TASK GOAL:
Using the records below, transcribe word for word the stretch from the line that contains "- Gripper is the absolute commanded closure" through the line that contains "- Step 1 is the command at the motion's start", both end lines included, and nothing else.

(Stored entries)
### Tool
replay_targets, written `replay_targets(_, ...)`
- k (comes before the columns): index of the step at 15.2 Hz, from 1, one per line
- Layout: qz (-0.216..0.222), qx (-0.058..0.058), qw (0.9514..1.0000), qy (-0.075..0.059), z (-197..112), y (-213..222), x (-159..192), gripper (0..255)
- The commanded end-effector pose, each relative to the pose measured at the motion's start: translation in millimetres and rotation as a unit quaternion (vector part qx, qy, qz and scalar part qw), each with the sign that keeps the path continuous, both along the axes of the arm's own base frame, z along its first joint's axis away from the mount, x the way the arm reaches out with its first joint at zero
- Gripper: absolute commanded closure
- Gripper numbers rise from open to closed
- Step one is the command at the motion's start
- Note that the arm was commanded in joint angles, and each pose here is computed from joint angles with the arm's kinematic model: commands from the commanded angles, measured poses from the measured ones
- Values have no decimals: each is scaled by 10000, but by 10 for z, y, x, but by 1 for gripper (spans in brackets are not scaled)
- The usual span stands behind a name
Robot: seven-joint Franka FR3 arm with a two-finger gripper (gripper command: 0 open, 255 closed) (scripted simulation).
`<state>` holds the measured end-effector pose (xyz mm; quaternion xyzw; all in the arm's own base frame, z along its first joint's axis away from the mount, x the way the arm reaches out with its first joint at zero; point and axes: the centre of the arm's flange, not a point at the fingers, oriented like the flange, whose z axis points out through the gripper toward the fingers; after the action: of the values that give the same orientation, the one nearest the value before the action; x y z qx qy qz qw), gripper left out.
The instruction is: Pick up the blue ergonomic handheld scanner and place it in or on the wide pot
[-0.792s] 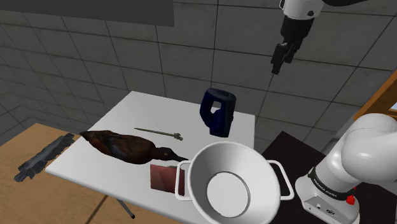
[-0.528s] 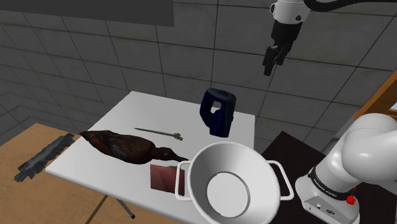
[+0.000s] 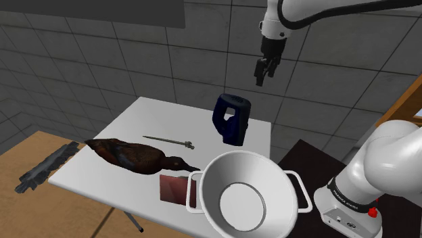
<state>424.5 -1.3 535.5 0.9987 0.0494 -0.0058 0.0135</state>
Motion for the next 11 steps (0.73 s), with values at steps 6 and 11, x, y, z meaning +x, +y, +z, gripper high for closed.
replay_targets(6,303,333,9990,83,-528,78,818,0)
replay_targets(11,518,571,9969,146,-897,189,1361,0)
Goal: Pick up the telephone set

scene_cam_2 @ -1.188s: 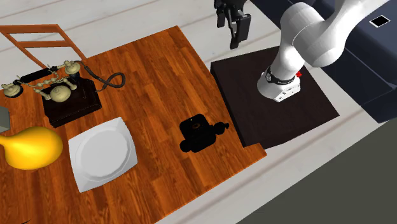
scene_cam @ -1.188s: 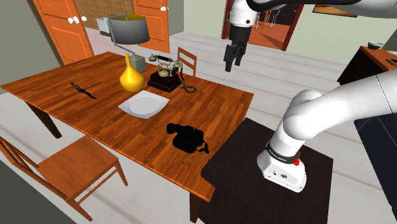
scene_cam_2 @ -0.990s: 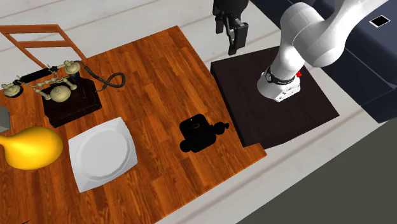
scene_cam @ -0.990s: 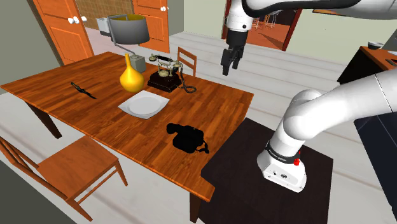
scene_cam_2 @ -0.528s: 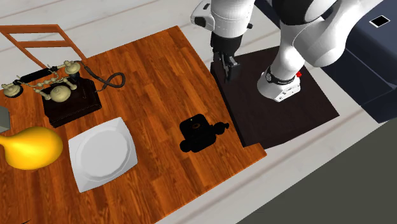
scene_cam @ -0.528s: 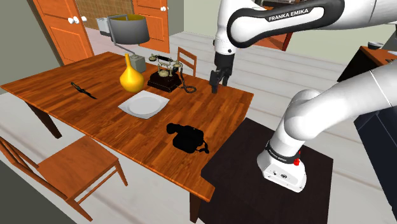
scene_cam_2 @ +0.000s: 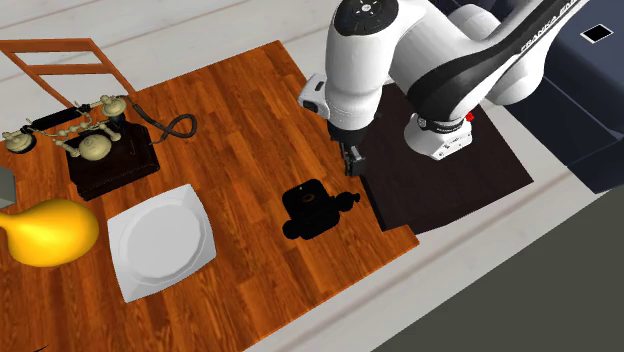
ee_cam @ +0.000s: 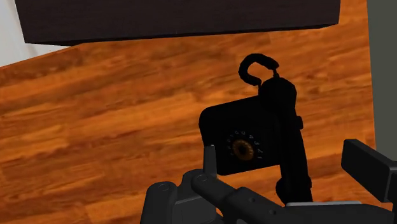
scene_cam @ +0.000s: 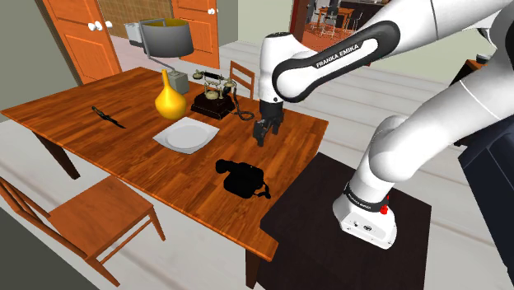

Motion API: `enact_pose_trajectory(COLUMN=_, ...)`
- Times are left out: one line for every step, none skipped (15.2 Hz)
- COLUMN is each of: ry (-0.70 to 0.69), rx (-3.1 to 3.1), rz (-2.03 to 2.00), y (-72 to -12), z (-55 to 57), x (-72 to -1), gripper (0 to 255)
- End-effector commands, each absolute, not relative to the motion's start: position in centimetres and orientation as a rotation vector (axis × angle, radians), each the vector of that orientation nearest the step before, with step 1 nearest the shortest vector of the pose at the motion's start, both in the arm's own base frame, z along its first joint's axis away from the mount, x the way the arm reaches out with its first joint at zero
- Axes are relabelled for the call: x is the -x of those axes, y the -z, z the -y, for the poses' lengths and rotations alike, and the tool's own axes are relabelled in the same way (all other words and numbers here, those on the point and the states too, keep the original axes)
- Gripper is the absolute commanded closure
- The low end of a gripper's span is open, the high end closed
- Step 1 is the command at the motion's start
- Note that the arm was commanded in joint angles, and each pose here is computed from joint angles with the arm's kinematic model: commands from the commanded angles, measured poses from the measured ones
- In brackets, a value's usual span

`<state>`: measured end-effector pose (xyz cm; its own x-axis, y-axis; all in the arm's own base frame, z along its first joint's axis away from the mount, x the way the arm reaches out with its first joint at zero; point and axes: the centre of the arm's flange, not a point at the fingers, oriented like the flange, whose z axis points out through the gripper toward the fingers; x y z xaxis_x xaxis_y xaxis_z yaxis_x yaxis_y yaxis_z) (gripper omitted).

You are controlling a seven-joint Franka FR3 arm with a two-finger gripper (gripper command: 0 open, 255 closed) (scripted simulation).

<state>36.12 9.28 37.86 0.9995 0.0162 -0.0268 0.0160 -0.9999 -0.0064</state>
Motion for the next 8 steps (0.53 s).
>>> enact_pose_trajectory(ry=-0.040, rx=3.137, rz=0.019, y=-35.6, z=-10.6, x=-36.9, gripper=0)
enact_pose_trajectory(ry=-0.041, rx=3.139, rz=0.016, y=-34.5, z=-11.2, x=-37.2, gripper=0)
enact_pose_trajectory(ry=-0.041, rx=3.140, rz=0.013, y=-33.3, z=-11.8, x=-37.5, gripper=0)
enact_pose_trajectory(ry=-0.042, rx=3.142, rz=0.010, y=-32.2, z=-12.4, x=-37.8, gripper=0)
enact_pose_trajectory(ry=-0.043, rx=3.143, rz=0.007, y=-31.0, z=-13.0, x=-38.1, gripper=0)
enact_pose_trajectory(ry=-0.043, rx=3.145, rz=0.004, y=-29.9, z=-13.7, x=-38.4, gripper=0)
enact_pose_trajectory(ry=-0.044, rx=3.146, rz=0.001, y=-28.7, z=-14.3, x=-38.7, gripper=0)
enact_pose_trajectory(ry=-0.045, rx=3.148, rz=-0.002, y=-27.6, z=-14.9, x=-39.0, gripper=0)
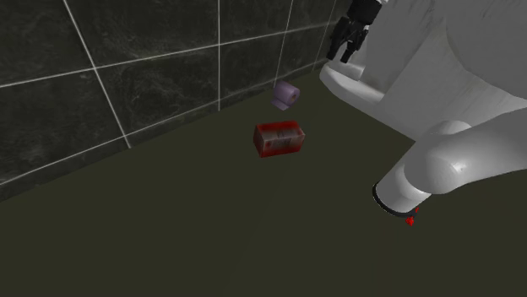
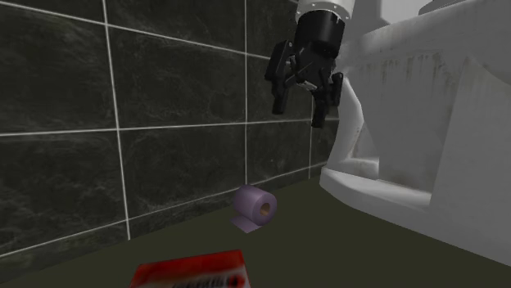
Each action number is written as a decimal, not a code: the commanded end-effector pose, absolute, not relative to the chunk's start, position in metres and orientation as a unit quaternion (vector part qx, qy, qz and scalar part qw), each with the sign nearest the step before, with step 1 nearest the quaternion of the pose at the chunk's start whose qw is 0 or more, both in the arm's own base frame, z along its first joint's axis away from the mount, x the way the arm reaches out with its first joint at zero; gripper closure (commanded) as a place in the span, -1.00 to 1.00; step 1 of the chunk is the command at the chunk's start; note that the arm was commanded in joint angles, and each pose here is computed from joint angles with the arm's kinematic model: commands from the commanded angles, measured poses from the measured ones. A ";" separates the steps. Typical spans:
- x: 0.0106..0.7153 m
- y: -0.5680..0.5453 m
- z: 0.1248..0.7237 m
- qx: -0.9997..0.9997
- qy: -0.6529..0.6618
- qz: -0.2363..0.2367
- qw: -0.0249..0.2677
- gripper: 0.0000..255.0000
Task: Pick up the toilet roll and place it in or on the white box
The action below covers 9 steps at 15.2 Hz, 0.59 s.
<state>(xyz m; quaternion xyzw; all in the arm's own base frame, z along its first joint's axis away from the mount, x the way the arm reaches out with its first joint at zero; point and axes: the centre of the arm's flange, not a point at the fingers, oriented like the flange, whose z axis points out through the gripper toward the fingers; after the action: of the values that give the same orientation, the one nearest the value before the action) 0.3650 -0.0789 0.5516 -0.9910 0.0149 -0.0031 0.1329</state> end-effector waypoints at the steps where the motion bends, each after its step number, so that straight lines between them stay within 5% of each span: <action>1: 0.380 -0.096 0.533 -0.988 0.010 -0.001 0.152 -1.00; 9: 0.444 -0.155 0.445 -0.974 -0.007 0.012 0.227 -1.00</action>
<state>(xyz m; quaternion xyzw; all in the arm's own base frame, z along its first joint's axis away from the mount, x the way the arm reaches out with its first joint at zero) 0.4360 -0.1483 0.4587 -0.9760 -0.0040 0.0110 0.2173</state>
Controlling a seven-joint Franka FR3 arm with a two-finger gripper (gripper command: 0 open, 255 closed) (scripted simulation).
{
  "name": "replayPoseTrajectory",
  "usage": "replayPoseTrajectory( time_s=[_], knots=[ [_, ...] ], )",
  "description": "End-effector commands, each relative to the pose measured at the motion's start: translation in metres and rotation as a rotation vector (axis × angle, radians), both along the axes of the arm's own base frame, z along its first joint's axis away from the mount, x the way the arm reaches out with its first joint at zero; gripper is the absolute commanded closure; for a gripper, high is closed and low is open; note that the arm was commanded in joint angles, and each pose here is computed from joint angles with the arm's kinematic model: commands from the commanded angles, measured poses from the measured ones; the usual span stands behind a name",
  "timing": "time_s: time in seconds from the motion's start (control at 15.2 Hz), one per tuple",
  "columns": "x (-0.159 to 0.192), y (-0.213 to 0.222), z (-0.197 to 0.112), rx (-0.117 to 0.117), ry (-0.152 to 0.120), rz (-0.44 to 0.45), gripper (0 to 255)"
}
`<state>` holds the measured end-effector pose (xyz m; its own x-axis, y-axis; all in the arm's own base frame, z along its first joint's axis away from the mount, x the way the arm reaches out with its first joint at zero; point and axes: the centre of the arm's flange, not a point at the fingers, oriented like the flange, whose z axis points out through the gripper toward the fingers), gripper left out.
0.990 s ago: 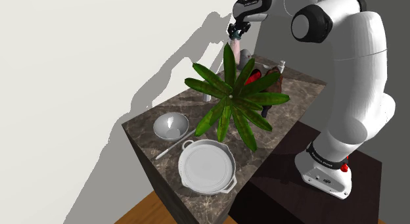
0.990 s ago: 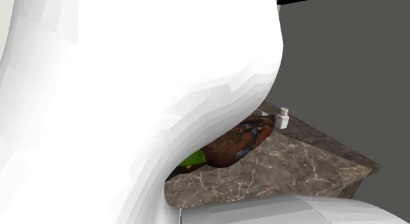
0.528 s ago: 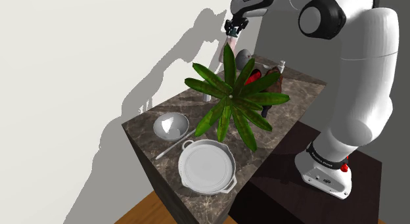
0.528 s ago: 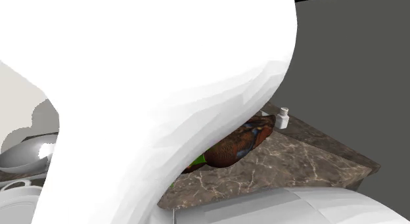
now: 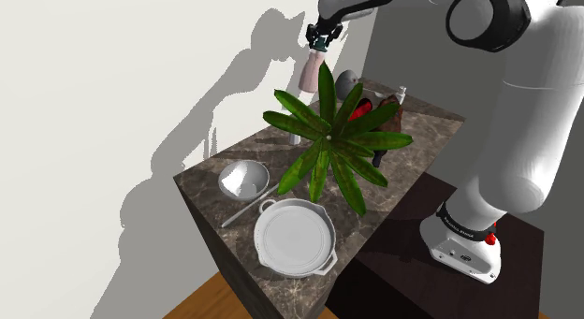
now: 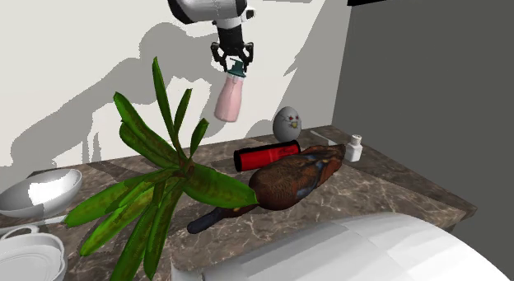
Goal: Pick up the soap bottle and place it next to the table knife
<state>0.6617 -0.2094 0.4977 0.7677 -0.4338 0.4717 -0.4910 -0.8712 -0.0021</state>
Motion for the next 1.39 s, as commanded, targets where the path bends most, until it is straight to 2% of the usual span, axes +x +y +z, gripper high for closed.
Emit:
replayPoseTrajectory(
  time_s=[0.0, 1.32],
  knots=[
    [-0.003, 0.028, 0.008, 0.000, -0.001, -0.001, 255],
    [-0.016, 0.280, 0.085, 0.000, -0.001, -0.001, 255]
  ],
)
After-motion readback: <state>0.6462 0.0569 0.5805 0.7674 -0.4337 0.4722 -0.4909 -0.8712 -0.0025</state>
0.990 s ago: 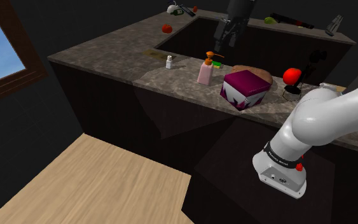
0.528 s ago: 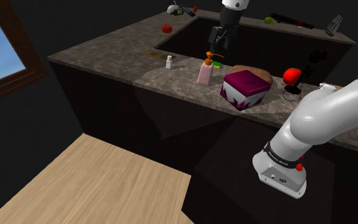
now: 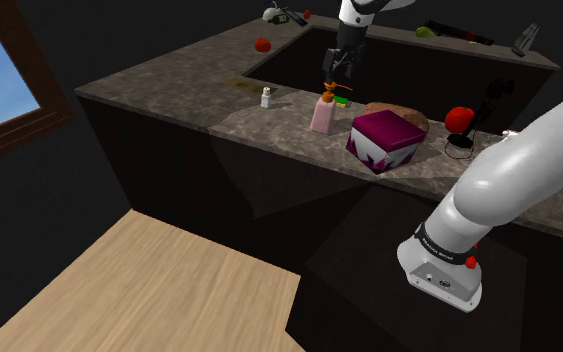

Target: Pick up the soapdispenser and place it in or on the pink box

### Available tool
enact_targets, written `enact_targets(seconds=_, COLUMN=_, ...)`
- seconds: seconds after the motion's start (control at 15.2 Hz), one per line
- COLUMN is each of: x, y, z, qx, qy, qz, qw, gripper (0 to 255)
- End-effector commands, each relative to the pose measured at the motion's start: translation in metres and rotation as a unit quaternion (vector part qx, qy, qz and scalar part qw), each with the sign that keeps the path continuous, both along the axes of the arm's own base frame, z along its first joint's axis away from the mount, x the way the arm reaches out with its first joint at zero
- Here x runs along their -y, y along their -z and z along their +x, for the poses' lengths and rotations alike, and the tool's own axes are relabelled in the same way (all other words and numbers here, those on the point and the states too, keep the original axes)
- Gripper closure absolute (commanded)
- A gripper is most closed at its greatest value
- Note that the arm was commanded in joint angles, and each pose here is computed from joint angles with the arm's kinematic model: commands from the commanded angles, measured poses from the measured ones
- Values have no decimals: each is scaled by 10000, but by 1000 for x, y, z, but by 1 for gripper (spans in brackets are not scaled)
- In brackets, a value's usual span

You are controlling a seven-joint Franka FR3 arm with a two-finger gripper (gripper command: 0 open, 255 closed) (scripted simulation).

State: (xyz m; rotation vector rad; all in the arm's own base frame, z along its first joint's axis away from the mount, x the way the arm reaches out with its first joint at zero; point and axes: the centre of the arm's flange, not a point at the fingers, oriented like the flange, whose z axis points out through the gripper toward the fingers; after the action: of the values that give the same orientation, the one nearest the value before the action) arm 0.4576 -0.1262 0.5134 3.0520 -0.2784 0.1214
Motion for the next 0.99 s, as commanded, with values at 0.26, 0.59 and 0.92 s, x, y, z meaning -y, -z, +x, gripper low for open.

EXERCISE OUTPUT:
- Gripper is the absolute commanded closure
- The low end of a gripper's span is open, the high end closed
- Step 1 is the command at the motion's start

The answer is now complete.